Folha de S. Paulo


Temer, o reformista, vai ter coragem de mexer com os sindicatos?

O presidente Michel Temer gosta de dizer que seu governo é "reformista". Conhecedor das entranhas do Congresso, ele realmente já tem um histórico impressionante nos sete meses em que ocupa o cargo de forma definitiva.

Aprovou o teto dos gastos públicos, encaminhou a reforma da Previdência e agora flerta com a reforma trabalhista ao colocar a terceirização de funcionários em vias de ser legalizada.

A situação brasileira, no entanto, é tão complicada, que corrigir uma distorção pode levar a outra. Ao aprovar a terceirização, o governo teria que encaminhar com urgência uma reforma sindical, se não quiser penalizar os trabalhadores.

Terceirização
Entenda a discussão trabalhista

Mas esse é um vespeiro que o presidente "reformista" não parece disposto a mexer. Afinal uma reforma sindical séria vai contrariar lobbies poderosos.

Se não houver fraude, regulamentar a terceirização não significa rasgar a CLT (Consolidação das Leis do Trabalho), mas, por outro lado, reduz o poder de barganha dos trabalhadores junto aos patrões.

Funcionários contratados por empresas terceirizadas, independente de que atividade que realizem, continuam com registro em carteira e, portanto, com direitos garantidos.

Ao contrário do que se pensa, regulamentar a terceirização não libera a "pejotização"—demitir um funcionário e transformá-lo numa microempresa sem direitos e benefícios. Para alguns especialistas, esse tipo de fraude se torna ainda mais passível de punição com a nova lei.

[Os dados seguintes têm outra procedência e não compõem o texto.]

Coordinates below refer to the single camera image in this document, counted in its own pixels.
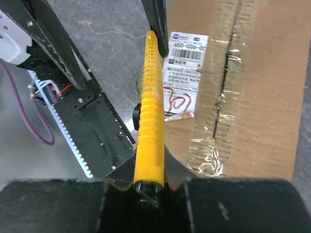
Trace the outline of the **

A terceirização já é uma realidade no país e sua regulamentação reduz custos não só para as empresas, que melhoram sua eficiência, mas também para a sociedade.

Empresas terceirizadas de limpeza, segurança, call center ou qualquer outra atividade tem mais facilidade para realocar funcionários se um cliente está numa situação complicada. Por isso, ajudam a reduzir as demissões e o pagamento de seguro-desemprego pelo governo.

Além disso, embora ainda seja passível de contestação, regulamentar a terceirização vai reduzir o número de processos na Justiça, que consomem um enorme volume de recursos públicos.

No entanto, ao desvincular o funcionário do cliente para o qual ele presta serviços, a terceirizadora atua como um mecanismo que reduz o poder de barganha do trabalhador para negociar reajuste de salário, benefícios e condições de trabalho.

Com medo do desgaste político, os aliados de Temer se movimentam para aumentar as salvaguardas de proteção ao trabalhador na nova lei, que, nesse momento, são bem vindas e necessárias, mas estão longe do ideal. "Em vez de tutelar o trabalhador, o papel do governo deveria ser fortalecê-lo na negociação com as empresas", disse à coluna Sérgio Firpo, professor do Insper e especialista no tema.

E isso só pode ser feito por meio de sindicatos fortes. O Brasil possui hoje uma miríade de sindicatos, inclusive patronais, sem qualquer representatividade, que podem ser facilmente cooptados por outros interesses.

Isso ocorre por conta da organização do sistema sindical brasileiro em que os trabalhadores são divididos por categorias, não podem escolher quem vai representá-los, e contribuem compulsoriamente, mesmo que não sejam filiados.

Dessa maneira, o sindicato não tem qualquer incentivo para alcançar resultados, o que significa negociar um bom acordo para os trabalhadores. Nos Estados Unidos, por exemplo, as pessoas escolhem livremente quem melhor as representa, o que gera competição entre os sindicatos e facilita o surgimento de mega representações de trabalhadores, com forte poder de barganha.

Aqui as pessoas são obrigadas a destinar aos sindicatos valor equivalente a remuneração por um dia de trabalho —a contribuição ou imposto sindical. É uma "bolada" que chegou a R$ 3,5 bilhões em 2016, incluindo o valor arrecado das empresas para os sindicatos patronais.

Muita gente vive desse dinheiro sem prestar contas corretamente a sociedade. Por isso, não espanta que esse governo, tão suscetível a pressões políticas, não esteja se esforçando o para corrigir essa situação, que é boa para os sindicatos, mas não para os trabalhadores.

Em tempo: Temer anunciou a retirada dos servidores estaduais e municipais da reforma da Previdência, surpreendendo seus próprios técnicos que ainda estudam o que fazer. Essa concessão pode conquistar votos no Congresso, mas reduz o apoio da opinião pública.

O principal mérito dessa reforma era corrigir distorções históricas e garantir um tratamento igual para todos. Se professores, juízes, policiais, bombeiros, militares e sabe-se lá quem mais, vão continuar de fora, onde está a Justiça?